Zaslavskiy Mikhail, Bertonati Claudia, Duchateau Philippe, Duclert Aymeric, Silva George H
Research and Development department, Cellectis, 8 rue de la Croix Jarry, Paris 75013, France.
BMC Bioinformatics. 2014 Jun 17;15:191. doi: 10.1186/1471-2105-15-191.
Meganucleases are important tools for genome engineering, providing an efficient way to generate DNA double-strand breaks at specific loci of interest. Numerous experimental efforts, ranging from in vivo selection to in silico modeling, have been made to re-engineer meganucleases to target relevant DNA sequences.
Here we present a novel in silico method for designing custom meganucleases that is based on the use of a machine learning approach. We compared it with existing in silico physical models and high-throughput experimental screening. The machine learning model was used to successfully predict active meganucleases for 53 new DNA targets.

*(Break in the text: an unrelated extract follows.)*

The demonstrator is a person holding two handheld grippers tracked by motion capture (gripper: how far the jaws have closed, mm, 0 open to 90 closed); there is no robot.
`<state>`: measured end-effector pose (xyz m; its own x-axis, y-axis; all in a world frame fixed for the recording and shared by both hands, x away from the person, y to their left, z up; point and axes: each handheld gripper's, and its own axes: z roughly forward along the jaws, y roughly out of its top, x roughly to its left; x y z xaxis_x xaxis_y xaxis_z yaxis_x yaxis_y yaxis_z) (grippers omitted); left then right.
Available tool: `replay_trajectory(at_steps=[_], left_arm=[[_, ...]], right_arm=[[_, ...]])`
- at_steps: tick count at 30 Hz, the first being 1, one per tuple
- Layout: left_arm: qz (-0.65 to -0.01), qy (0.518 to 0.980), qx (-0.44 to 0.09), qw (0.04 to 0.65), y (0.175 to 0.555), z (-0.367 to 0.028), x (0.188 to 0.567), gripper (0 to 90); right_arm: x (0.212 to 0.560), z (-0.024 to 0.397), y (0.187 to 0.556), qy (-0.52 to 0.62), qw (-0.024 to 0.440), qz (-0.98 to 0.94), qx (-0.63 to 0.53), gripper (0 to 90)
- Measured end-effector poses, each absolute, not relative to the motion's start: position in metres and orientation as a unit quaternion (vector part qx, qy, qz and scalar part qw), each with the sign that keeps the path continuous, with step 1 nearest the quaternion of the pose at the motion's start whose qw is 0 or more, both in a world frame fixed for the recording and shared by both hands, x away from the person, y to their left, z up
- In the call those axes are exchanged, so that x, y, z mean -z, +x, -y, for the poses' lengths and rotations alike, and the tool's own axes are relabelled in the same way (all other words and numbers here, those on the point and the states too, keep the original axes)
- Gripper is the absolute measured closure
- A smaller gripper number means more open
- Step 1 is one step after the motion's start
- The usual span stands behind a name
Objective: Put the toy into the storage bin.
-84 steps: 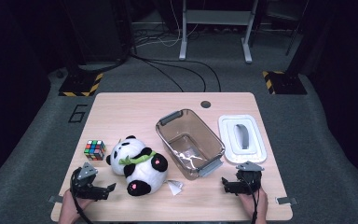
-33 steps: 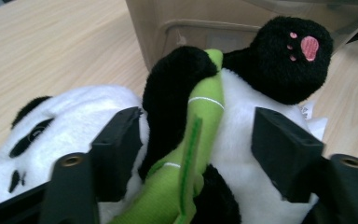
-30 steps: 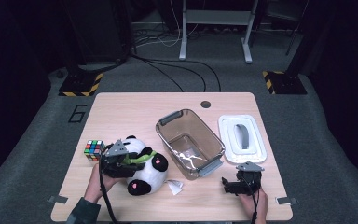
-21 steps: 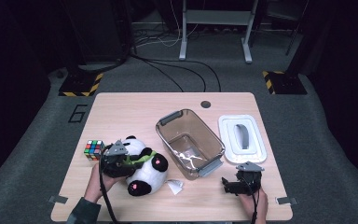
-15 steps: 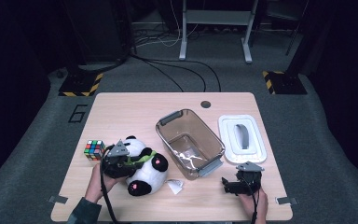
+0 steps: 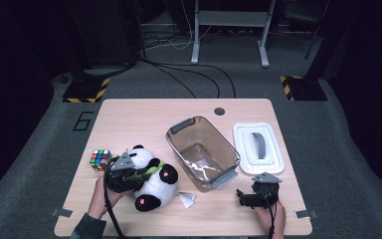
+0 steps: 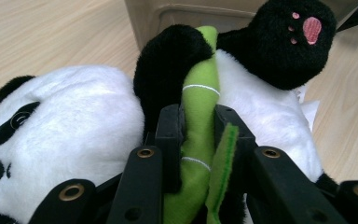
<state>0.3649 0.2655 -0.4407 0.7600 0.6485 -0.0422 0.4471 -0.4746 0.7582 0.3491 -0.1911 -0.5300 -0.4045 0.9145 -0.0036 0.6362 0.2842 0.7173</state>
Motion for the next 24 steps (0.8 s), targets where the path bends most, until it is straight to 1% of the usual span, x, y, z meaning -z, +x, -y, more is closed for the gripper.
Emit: replay_trajectory(at_steps=[5, 9, 12, 14, 16, 18, 20, 24], left_arm=[[-0.334, 0.846, -0.113, 0.400, 0.369, -0.267, 0.443, 65.0], [-0.331, 0.851, -0.111, 0.391, 0.370, -0.264, 0.443, 63.0], [-0.323, 0.857, -0.120, 0.383, 0.371, -0.259, 0.445, 63.4], [-0.322, 0.858, -0.116, 0.383, 0.371, -0.259, 0.446, 64.8], [-0.319, 0.857, -0.115, 0.387, 0.370, -0.260, 0.447, 67.3], [-0.318, 0.854, -0.125, 0.392, 0.367, -0.260, 0.449, 69.0], [-0.312, 0.853, -0.137, 0.395, 0.363, -0.260, 0.449, 70.3], [-0.299, 0.853, -0.140, 0.405, 0.360, -0.264, 0.447, 71.8]], right_arm=[[0.530, 0.191, 0.349, 0.502, 0.214, -0.773, -0.325, 0.5], [0.530, 0.191, 0.349, 0.502, 0.214, -0.773, -0.325, 0.5], [0.530, 0.191, 0.349, 0.502, 0.214, -0.772, -0.325, 0.5], [0.530, 0.191, 0.349, 0.502, 0.214, -0.772, -0.325, 0.5], [0.530, 0.191, 0.349, 0.502, 0.214, -0.772, -0.325, 0.6], [0.530, 0.191, 0.349, 0.502, 0.214, -0.773, -0.325, 0.5], [0.530, 0.191, 0.349, 0.502, 0.214, -0.773, -0.325, 0.6], [0.530, 0.191, 0.349, 0.502, 0.214, -0.772, -0.325, 0.6]])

This new method shows competitive performance compared with state-of-the-art in silico physical models, with up to a fourfold increase in terms of the design success rate. Compared to experimental high-throughput screening methods, it reduces the number of screening experiments needed by a factor of more than 100 without affecting final performance.
巨型核酸酶是基因组工程的重要工具,为在特定感兴趣位点产生DNA双链断裂提供了一种有效方法。从体内筛选到计算机模拟建模,人们进行了大量实验工作,以重新设计巨型核酸酶来靶向相关DNA序列。
在此,我们提出一种基于机器学习方法设计定制巨型核酸酶的新型计算机方法。我们将其与现有的计算机物理模型和高通量实验筛选进行了比较。该机器学习模型成功预测了53个新DNA靶点的活性巨型核酸酶。
与最先进的计算机物理模型相比,这种新方法表现出了有竞争力的性能,设计成功率提高了四倍。与实验性高通量筛选方法相比,它将所需的筛选实验数量减少了100倍以上,同时不影响最终性能。